In this dataset, each user’s skill scores (Speaking, Listening, Reading, Writing) directly influence their overall CEFR level.
If we replaced missing values with a global mean across all CEFR levels, it would distort the relationship between individual skills and the CEFR classification.

Instead, we fill missing values using the mean score within the same CEFR group.
This way, the imputation reflects the performance range typical of each level.

Example:

- If a speaking_score is missing for a B2 user:
- Collect all B2 users’ speaking scores.
- Compute the mean of those scores.
- Fill the missing value with this mean.
- This preserves the internal consistency of the dataset while ensuring no missing values remain.


In [63]:
# Fill missing values by CEFR group mean
for col in ["speaking_score", "reading_score", "listening_score", "writing_score"]:
    df[col] = df.groupby("overall_cefr")[col].transform(lambda x: x.fillna(x.mean()))

### Verify fix
- This code verifies the missing values where successfully addressed and should show no remaining missing values in any cell.

In [64]:
# Check missing values
df.isna().sum().sort_values(ascending=False)

user_id            0
speaking_score     0
reading_score      0
listening_score    0
writing_score      0
overall_cefr       0
dtype: int64

## Fixing Inconsistent Categorical Labels

In the dataset, some overall_cefr values appear in lowercase (e.g., "b2", "c2") while most are uppercase ("B2", "C2").
This inconsistency could cause issues when grouping or filtering by CEFR levels.

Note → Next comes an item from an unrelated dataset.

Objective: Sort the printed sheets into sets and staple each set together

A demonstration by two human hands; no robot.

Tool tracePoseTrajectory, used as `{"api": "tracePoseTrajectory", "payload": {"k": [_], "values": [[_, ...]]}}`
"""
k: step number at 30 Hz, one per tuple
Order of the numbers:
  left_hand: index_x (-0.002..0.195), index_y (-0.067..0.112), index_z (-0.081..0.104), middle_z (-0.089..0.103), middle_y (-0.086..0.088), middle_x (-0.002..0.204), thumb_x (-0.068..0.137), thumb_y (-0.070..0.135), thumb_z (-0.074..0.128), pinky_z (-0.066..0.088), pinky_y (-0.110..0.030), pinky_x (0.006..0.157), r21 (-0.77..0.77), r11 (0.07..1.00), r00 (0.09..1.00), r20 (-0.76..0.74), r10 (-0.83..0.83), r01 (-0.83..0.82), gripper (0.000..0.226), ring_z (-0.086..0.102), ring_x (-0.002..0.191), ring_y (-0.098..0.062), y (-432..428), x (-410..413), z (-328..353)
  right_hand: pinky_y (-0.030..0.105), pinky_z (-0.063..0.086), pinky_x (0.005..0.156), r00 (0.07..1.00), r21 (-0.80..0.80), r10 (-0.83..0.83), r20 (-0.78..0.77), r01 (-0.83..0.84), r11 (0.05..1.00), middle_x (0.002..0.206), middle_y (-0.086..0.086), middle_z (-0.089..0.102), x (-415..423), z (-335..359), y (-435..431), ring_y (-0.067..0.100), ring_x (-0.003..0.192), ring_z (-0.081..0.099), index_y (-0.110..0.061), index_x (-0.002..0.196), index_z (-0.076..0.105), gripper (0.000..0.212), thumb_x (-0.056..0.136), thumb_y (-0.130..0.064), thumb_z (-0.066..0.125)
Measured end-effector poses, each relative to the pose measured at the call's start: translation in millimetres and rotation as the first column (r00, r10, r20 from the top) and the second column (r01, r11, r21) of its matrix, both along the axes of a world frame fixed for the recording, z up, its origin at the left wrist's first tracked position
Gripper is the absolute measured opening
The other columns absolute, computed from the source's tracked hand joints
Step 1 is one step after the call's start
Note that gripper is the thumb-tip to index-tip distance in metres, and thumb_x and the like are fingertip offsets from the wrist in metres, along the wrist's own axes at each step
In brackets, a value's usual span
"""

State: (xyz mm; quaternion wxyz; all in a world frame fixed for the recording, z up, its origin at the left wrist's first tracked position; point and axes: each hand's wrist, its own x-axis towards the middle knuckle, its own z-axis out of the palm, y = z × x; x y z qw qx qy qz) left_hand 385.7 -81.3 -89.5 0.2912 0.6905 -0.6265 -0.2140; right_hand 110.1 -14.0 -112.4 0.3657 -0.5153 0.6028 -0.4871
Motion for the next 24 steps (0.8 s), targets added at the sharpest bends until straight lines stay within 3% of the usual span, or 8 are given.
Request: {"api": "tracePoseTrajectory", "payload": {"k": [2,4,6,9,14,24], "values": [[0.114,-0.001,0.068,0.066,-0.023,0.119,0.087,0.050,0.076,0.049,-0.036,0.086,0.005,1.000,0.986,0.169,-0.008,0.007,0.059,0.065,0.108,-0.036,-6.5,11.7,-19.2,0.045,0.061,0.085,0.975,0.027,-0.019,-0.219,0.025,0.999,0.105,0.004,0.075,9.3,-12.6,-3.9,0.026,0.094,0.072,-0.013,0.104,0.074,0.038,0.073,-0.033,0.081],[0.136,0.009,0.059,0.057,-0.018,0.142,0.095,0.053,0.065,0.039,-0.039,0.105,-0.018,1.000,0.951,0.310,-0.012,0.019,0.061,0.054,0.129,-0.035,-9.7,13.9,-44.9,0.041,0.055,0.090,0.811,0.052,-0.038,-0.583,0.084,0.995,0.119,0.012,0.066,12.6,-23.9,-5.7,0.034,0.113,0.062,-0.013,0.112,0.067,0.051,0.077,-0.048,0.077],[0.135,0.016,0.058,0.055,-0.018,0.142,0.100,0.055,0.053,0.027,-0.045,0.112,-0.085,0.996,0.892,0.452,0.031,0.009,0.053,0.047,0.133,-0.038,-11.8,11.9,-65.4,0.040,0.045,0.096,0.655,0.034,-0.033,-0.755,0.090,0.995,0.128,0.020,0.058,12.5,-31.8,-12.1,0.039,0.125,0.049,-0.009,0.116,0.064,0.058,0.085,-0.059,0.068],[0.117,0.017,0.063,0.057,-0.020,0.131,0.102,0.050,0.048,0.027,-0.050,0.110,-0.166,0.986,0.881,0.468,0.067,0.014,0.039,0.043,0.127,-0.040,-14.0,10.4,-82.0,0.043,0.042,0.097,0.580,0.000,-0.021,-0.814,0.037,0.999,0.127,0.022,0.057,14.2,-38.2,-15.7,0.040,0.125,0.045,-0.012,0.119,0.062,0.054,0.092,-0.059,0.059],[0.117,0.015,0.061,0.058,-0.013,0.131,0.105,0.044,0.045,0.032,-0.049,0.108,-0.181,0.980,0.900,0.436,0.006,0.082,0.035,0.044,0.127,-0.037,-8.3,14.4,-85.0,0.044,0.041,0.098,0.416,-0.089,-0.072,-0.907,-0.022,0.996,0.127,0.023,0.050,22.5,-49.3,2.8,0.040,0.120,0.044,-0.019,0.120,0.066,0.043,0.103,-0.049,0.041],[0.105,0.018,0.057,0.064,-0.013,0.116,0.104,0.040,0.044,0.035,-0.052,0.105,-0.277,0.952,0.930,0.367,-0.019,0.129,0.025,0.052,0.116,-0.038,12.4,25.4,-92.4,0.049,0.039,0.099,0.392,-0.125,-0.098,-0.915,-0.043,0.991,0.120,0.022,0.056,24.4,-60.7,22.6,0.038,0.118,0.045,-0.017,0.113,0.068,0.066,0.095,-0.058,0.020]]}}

To standardize the labels, we convert all values in the overall_cefr column to uppercase:


In [65]:
# Capitalize all CEFR values to ensure consistency
df['overall_cefr'] = df['overall_cefr'].str.upper()

## Round Scores to Integers
- Since all scores are percentages, they should be stored as whole numbers.
- We round any decimal values to the nearest integer and cast the columns to integer type.
- This maintains consistency in the dataset and ensures that all scores are expressed as whole percentage values between 0 and 100.

In [66]:
df[['speaking_score', 'reading_score', 'listening_score', 'writing_score']] = \
df[['speaking_score', 'reading_score', 'listening_score', 'writing_score']].round(0).astype(int)

### Verify fix 
- This code gives a brief look at the updated dataset with the now rounded values

In [67]:
df.head(60)

Unnamed: 0,user_id,speaking_score,reading_score,listening_score,writing_score,overall_cefr
0,1,26,40,28,33,A1
1,2,91,92,89,87,C1
2,3,61,66,66,57,B1
3,4,65,60,55,55,B1
4,5,77,76,83,78,B2
5,6,58,66,61,56,B1
6,7,50,46,55,52,A2
7,8,78,71,82,81,B2
8,9,45,51,42,49,A2
9,10,64,64,68,56,B1


## Handling Outliers and Missing Values

In this dataset, each test score should be between 0 and 100.
However:

- Some outliers may exist due to data entry errors (e.g., -5 or 105).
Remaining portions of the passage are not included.